Nowe przepisy wprowadzają surowe sankcje za prowadzenie pojazdu w sposób brawurowy, nawet poza nielegalnym wyścigiem. Kara od 3 miesięcy do 5 lat więzienia będzie grozić kierowcom, którzy:
- rażąco naruszą zasady bezpieczeństwa na drodze
- przekroczą dopuszczalną prędkość co najmniej o połowę na autostradzie lub drodze ekspresowej
- przekroczą prędkość co najmniej dwukrotnie na innych drogach
- stworzą zagrożenie bezpieczeństwa innych osób
Oznacza to zagrożenie karą więzienia dla kierowcy jadącego autostradą z prędkością co najmniej 210 km/h lub drogą ekspresową powyżej 180 km/h, jeśli jednocześnie zagraża bezpieczeństwu innych uczestników ruchu.
Surowsze konsekwencje wypadków
Jeśli brawurowa jazda doprowadzi do tragedii, kary będą jeszcze bardziej dotkliwe.
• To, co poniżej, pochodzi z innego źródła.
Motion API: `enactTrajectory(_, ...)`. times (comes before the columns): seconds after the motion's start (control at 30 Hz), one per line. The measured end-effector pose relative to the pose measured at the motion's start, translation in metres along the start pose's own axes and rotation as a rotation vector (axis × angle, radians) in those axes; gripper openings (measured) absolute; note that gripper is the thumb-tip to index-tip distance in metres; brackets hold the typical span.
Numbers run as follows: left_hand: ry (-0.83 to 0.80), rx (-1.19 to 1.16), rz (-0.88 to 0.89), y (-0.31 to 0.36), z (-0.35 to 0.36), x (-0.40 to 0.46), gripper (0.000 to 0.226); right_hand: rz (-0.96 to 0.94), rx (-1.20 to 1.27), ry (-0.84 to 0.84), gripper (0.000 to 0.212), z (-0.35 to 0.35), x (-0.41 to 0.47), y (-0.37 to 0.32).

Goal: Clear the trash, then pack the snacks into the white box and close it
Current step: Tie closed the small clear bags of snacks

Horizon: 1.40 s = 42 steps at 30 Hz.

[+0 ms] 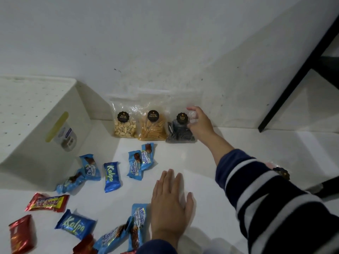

Kierowca, który spowoduje wypadek śmiertelny lub doprowadzi do ciężkiego uszczerbku zdrowia, będzie podlegał karze od roku do 10 lat pozbawienia wolności.
Projektowane zmiany mają skutecznie wyeliminować z ruchu drogowego kierowców wielokrotnie łamiących przepisy. Sąd tylko w szczególnie uzasadnionych przypadkach będzie mógł warunkowo zawiesić wykonanie kary pozbawienia wolności za naruszenie zakazu prowadzenia pojazdów.
Wprowadzona zostanie możliwość orzeczenia dożywotniego zakazu prowadzenia pojazdów dla uporczywych recydywistów. Dodatkowo podniesiona zostanie dolna granica świadczenia pieniężnego za niestosowanie się do zakazu prowadzenia z 5 tysięcy złotych do 10 tysięcy złotych.
Zaostrzone zostają również przepisy dotyczące przepadku pojazdów. Będzie on możliwy także wtedy, gdy sprawca był trzeźwy, ale kierował pojazdem pomimo obowiązującego zakazu. W przypadku jazdy pod wpływem alkoholu przepadek będzie fakultatywny przy stężeniu od 0,5 do 1,5 promila, a obowiązkowy powyżej 1,5 promila.
Uczestnicy nielegalnych zgromadzeń, którzy tamują lub utrudniają ruch drogowy, będą musieli liczyć się z grzywną o minimalnej wysokości 1000 złotych. To znaczący wzrost w porównaniu z obecnymi przepisami.
Projekt ustawy trafi teraz do prac komisyjnych. Rząd planuje, że nowe przepisy wejdą w życie 30 dni po ich ogłoszeniu. Zaproponowane zmiany to zdecydowana odpowiedź na rosnący problem agresywnej jazdy i nielegalnych wyścigów na polskich drogach. Pozostaje pytanie, czy tak surowe kary rzeczywiście przełożą się na poprawę bezpieczeństwa na drogach.